> Instructions for the task: Each line from the start of the entries through the line that contains "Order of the" should be output exactly, please.

> Dataset excerpts:
▼
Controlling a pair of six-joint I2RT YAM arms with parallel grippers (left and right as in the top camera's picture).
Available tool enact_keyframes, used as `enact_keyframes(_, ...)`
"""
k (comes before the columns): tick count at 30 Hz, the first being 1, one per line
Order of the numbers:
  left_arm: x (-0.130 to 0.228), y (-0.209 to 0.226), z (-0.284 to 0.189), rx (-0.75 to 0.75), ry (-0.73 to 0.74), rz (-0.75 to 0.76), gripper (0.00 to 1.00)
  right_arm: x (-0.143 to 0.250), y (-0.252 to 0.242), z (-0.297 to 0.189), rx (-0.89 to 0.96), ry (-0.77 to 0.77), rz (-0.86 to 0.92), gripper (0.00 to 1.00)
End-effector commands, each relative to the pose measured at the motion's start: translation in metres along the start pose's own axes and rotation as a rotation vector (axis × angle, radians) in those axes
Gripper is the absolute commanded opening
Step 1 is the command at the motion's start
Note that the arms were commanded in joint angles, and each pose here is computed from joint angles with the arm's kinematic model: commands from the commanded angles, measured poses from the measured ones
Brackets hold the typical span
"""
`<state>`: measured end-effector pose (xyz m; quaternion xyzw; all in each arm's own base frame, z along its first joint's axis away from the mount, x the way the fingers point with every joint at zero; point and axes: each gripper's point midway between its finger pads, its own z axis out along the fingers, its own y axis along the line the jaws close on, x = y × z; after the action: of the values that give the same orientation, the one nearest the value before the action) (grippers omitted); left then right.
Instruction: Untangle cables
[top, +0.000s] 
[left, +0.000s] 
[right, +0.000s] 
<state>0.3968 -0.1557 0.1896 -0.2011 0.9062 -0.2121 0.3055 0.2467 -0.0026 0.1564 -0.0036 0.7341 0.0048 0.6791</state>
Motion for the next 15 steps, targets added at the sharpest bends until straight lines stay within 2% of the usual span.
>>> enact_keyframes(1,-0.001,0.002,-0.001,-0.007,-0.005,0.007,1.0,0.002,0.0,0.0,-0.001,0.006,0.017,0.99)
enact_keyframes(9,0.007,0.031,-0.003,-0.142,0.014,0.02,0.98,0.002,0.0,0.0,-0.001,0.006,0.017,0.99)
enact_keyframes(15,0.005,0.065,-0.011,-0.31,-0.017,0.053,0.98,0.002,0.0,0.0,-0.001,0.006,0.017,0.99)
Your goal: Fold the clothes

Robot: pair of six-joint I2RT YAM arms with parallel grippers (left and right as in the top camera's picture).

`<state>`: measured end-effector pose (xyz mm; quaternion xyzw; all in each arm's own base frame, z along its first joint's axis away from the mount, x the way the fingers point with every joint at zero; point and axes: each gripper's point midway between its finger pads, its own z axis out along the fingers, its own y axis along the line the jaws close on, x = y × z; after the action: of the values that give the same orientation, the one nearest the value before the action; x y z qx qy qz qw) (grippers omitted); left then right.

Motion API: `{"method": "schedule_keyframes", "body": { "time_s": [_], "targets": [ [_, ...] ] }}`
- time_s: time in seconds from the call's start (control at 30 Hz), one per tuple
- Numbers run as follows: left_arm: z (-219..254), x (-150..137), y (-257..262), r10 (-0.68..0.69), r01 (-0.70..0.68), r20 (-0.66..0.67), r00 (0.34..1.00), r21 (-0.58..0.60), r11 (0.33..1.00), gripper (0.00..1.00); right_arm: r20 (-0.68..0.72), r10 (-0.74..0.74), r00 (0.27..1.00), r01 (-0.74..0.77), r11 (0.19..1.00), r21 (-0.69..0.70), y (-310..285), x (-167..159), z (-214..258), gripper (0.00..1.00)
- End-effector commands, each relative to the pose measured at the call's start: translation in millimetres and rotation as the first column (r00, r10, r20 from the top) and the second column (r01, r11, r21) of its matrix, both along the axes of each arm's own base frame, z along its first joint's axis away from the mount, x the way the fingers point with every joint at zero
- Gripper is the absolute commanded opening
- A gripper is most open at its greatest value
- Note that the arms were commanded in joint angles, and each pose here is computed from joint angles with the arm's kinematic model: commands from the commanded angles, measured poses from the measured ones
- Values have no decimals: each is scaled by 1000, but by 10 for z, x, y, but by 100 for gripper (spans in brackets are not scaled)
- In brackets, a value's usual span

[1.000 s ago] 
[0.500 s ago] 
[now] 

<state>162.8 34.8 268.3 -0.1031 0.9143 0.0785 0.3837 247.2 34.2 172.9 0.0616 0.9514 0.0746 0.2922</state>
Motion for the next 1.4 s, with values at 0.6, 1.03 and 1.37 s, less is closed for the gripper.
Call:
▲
> Response to this task:
Controlling a pair of six-joint I2RT YAM arms with parallel grippers (left and right as in the top camera's picture).
Available tool enact_keyframes, used as `enact_keyframes(_, ...)`
"""
k (comes before the columns): tick count at 30 Hz, the first being 1, one per line
Order of the numbers:

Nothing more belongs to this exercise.